## Line Chart: Model Accuracy on Math Problems
### Overview
The image is a line chart comparing the accuracy of four different language models (InternLM2-Math-7B, InternLM2-7B, MAmmoTH-13B, and WizardMath-13B) on a variety of math problem types. The x-axis represents different math topics, and the y-axis represents accuracy, ranging from 0 to 80.
### Components/Axes
* **Title:** There is no explicit title on the chart.
* **X-axis:** Represents different math problem types. The labels are densely packed and rotated for readability. The labels include:
* Add & subtract
* Arithmetic sequences
* Congruence & similarity
* Consumer math
* Counting Principles
* Distance between two points
* Domain & range of functions
* Estimate metric measurements
* Exponents & scientific notation
* Financial literacy
* Fractions & decimals
* Geometric shapes
* Interpret functions
* Linear equations
* Linear functions
* Lines & angles
* Make predictions
* Nonlinear functions
* One-variable statistics
* Perimeter & area
* Prime factorization
* Prime or composite
* Probability of compound events
* Probability of one event
* Probability of simple & opposite events
* Quadrants
* Rational & irrational numbers
* Scale drawings
* Slope
* Square roots & cube roots
* Surface area & volume
* Systems of equations
* Two-variable statistics
* Absolute value
* Center & variability
* Circle
* Factors
* Independent & dependent events
* Inequalities
* Mean, median, mode, & range
* Opposite integers
* Outlier
* Polygons
* Polyhedra
* Radical exprs
* Square
* Transformations
* Trapezoids
* Variable exprs
* Axes
* **Y-axis:** Represents accuracy, labeled "Accuracy". The scale ranges from 0 to 80, with tick marks at intervals of 20.
* **Legend:** Located at the top of the chart.
* Blue: InternLM2-Math-7B
* Orange: InternLM2-7B
* Green: MAmmoTH-13B
* Red: WizardMath-13B
* **Gridlines:** Horizontal dashed lines at each 20-unit interval on the y-axis.
### Detailed Analysis
The chart displays the accuracy of four language models across a range of math problem types. Each model's performance is represented by a colored line.
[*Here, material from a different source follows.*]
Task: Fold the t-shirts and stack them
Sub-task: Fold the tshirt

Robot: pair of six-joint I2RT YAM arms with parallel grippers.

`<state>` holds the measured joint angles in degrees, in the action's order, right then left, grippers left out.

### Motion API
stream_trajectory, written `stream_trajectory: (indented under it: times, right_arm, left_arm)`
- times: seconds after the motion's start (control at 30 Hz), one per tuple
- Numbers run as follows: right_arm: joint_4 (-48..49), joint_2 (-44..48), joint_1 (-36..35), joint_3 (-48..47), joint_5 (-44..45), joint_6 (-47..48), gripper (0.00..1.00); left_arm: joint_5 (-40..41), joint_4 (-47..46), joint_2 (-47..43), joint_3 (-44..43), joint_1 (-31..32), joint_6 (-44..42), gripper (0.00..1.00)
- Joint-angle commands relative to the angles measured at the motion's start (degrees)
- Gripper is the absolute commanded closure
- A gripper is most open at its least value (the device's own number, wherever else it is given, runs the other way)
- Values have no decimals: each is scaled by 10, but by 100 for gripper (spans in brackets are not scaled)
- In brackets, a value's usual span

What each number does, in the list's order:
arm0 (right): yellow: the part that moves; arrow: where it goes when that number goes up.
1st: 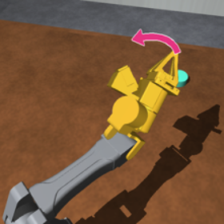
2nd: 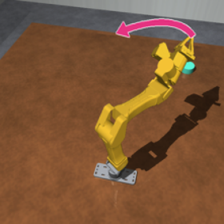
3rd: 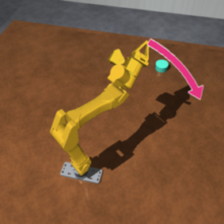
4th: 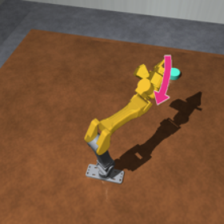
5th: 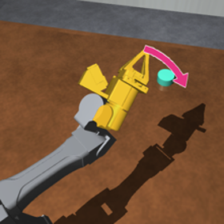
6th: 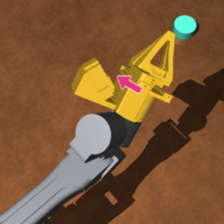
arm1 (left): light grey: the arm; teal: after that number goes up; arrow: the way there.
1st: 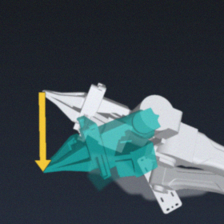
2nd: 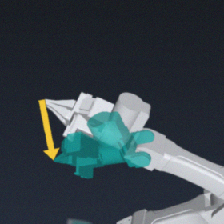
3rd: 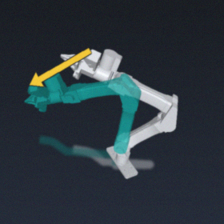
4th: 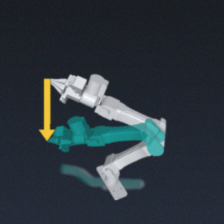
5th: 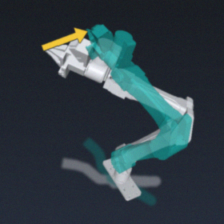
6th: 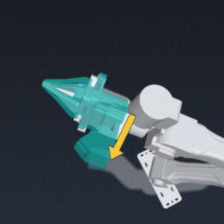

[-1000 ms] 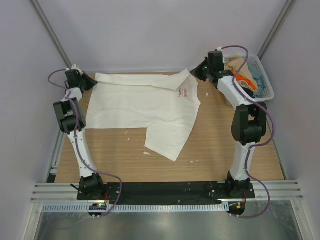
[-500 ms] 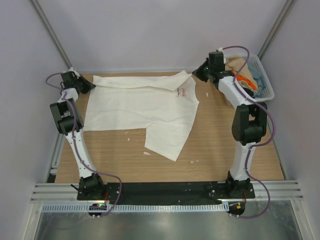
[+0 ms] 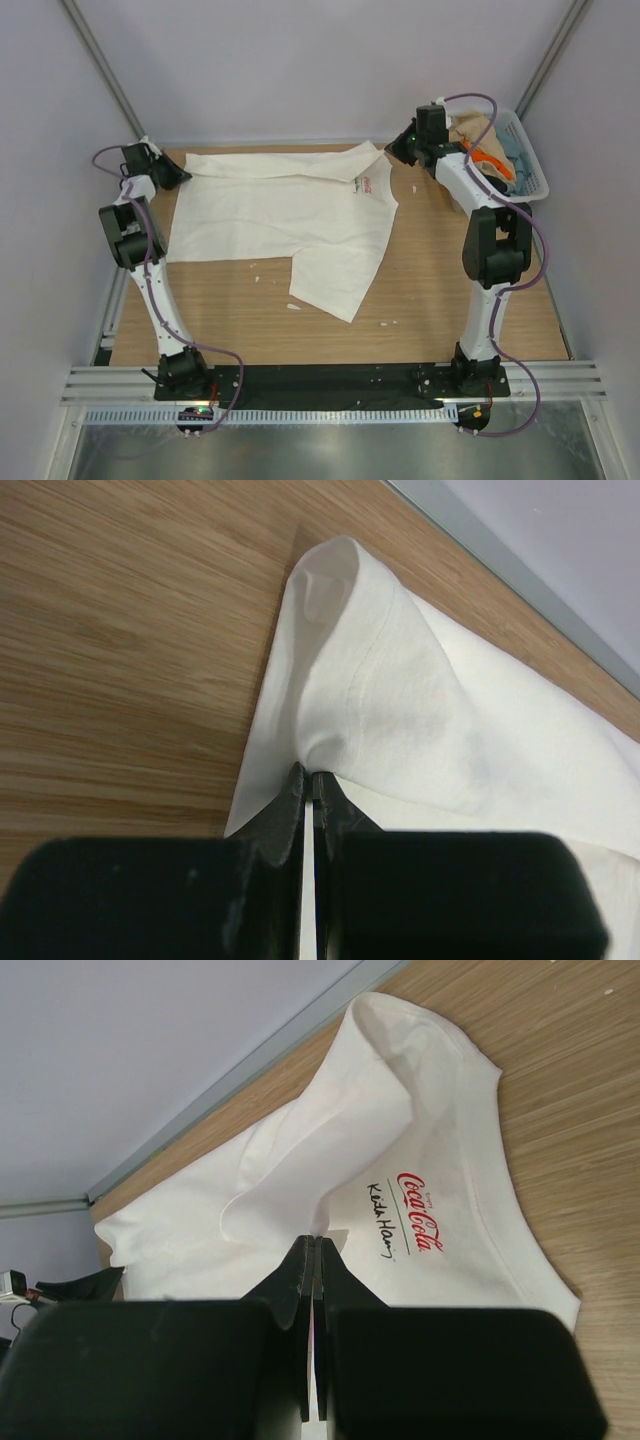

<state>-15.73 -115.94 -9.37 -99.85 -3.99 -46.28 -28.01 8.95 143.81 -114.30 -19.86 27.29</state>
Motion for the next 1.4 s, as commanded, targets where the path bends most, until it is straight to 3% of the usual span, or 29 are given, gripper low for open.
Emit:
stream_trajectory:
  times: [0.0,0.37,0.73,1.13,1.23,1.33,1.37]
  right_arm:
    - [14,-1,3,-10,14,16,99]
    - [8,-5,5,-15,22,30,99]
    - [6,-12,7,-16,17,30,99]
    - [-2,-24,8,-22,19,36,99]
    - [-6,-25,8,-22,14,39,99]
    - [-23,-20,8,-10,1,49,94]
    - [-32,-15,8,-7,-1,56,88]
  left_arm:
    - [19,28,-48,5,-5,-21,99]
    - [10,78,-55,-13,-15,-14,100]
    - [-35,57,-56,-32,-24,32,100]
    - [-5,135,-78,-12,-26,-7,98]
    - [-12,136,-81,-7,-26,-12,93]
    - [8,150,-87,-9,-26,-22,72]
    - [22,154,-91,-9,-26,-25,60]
* **InternLM2-Math-7B (Blue):** This model generally shows high accuracy, often outperforming the other models. The trend is highly variable, with peaks and valleys across different problem types.
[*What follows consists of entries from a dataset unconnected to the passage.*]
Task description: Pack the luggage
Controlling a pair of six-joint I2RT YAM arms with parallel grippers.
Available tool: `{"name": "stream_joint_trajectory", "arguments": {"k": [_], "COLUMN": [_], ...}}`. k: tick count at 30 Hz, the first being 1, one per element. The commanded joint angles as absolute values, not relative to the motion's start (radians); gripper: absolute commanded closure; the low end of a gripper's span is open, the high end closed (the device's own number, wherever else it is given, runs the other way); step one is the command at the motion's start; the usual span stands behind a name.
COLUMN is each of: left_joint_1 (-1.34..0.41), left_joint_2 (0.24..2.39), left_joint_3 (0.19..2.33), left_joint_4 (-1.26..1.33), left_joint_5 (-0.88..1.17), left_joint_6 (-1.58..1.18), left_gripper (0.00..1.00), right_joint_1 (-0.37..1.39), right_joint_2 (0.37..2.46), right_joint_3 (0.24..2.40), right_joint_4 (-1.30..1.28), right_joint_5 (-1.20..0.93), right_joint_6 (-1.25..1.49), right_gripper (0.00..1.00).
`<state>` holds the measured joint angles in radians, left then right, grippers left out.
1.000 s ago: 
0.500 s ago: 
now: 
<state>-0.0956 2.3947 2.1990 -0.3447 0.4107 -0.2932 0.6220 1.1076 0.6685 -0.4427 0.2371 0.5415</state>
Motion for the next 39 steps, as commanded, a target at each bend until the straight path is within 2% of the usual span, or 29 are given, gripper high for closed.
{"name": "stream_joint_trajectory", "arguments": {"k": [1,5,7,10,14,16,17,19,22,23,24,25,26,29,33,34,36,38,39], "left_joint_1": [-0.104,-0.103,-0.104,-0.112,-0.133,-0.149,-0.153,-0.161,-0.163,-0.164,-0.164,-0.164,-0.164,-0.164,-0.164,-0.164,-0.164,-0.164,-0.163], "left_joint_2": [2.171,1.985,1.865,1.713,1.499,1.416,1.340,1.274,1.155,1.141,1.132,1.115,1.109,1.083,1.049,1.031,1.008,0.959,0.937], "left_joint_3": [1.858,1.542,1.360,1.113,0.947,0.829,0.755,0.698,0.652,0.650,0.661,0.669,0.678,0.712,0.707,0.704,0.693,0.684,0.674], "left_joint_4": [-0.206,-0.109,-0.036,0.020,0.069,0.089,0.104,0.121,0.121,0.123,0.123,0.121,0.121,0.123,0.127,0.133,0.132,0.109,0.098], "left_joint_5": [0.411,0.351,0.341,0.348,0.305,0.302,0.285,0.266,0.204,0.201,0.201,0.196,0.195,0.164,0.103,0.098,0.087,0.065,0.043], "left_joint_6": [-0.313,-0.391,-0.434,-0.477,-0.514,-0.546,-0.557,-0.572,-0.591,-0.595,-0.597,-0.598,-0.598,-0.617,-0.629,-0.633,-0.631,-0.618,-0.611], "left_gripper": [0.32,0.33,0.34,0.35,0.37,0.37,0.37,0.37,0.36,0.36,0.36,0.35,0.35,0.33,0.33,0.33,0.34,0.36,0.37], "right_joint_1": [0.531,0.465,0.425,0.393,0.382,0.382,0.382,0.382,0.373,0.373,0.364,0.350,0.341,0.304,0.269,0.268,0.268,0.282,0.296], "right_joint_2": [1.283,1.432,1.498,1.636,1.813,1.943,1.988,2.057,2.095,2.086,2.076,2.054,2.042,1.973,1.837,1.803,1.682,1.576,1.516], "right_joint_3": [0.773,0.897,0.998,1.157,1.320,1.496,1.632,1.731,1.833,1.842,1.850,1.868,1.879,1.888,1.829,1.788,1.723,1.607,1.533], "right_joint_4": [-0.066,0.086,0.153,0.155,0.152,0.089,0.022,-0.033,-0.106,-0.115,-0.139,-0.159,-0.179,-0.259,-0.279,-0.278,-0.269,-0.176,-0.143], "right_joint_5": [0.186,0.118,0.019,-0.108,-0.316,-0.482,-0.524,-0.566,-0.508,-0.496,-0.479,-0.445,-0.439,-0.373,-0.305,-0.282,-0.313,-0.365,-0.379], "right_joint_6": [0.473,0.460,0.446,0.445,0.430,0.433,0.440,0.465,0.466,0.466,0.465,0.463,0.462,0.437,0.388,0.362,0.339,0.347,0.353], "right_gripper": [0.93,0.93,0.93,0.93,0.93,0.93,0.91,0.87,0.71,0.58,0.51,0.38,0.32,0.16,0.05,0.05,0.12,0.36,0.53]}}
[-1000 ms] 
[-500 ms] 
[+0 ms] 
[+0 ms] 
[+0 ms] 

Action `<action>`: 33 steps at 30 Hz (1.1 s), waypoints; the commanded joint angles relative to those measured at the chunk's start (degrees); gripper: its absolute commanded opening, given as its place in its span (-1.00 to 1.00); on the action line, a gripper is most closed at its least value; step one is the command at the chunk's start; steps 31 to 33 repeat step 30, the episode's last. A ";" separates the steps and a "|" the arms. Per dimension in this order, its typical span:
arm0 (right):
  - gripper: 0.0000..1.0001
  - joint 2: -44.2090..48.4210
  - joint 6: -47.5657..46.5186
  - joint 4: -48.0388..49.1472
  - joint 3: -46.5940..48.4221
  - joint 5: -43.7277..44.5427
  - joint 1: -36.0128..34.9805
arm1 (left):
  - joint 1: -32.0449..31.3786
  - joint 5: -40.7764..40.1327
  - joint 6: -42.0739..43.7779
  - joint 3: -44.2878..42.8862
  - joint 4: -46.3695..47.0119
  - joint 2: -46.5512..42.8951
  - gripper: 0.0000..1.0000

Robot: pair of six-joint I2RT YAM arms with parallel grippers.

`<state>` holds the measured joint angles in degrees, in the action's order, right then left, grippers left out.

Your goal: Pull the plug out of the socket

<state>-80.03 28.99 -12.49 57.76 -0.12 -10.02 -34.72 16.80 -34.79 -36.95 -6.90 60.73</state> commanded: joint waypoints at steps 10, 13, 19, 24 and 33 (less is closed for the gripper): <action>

* **InternLM2-7B (Orange):** This model generally shows lower accuracy compared to InternLM2-Math-7B and MAmmoTH-13B. The trend is also highly variable.
* **MAmmoTH-13B (Green):** This model shows relatively high accuracy, often comparable to InternLM2-Math-7B. The trend is variable.
* **WizardMath-13B (Red):** This model generally shows lower accuracy compared to InternLM2-Math-7B and MAmmoTH-13B, but sometimes outperforms InternLM2-7B. The trend is highly variable.
**Specific Data Points (Approximate):**
It's difficult to provide precise data points due to the density of the chart, but here are some approximate values for a few problem types:
* **Add & subtract:**
* InternLM2-Math-7B (Blue): ~65
* InternLM2-7B (Orange): ~20
* MAmmoTH-13B (Green): ~65
* WizardMath-13B (Red): ~45
* **Counting Principles:**
* InternLM2-Math-7B (Blue): ~60
* InternLM2-7B (Orange): ~40
* MAmmoTH-13B (Green): ~80
* WizardMath-13B (Red): ~55
* **Prime Factorization:**
* InternLM2-Math-7B (Blue): ~80
* InternLM2-7B (Orange): ~55
* MAmmoTH-13B (Green): ~50
* WizardMath-13B (Red): ~55
* **Axes:**
* InternLM2-Math-7B (Blue): ~85
* InternLM2-7B (Orange): ~30
* MAmmoTH-13B (Green): ~30
* WizardMath-13B (Red): ~50
### Key Observations
* InternLM2-Math-7B (Blue) generally performs the best, achieving the highest accuracy on many problem types.
* InternLM2-7B (Orange) generally performs the worst.
* The performance of all models varies significantly depending on the problem type.
* There are some problem types where all models perform poorly (e.g., near "Rational & irrational numbers").
* There are some problem types where all models perform well (e.g., near "Prime Factorization").
### Interpretation
The chart provides a comparative analysis of the accuracy of four language models on a diverse set of math problems. The data suggests that the InternLM2-Math-7B model is generally the most accurate, while InternLM2-7B is the least accurate. However, the performance of each model is highly dependent on the specific type of math problem. This indicates that different models may have different strengths and weaknesses in their mathematical reasoning abilities. The variability in performance across problem types highlights the complexity of mathematical reasoning and the challenges in developing models that can consistently solve a wide range of math problems. The chart could be used to identify areas where each model needs improvement and to guide the development of more robust and versatile mathematical reasoning systems.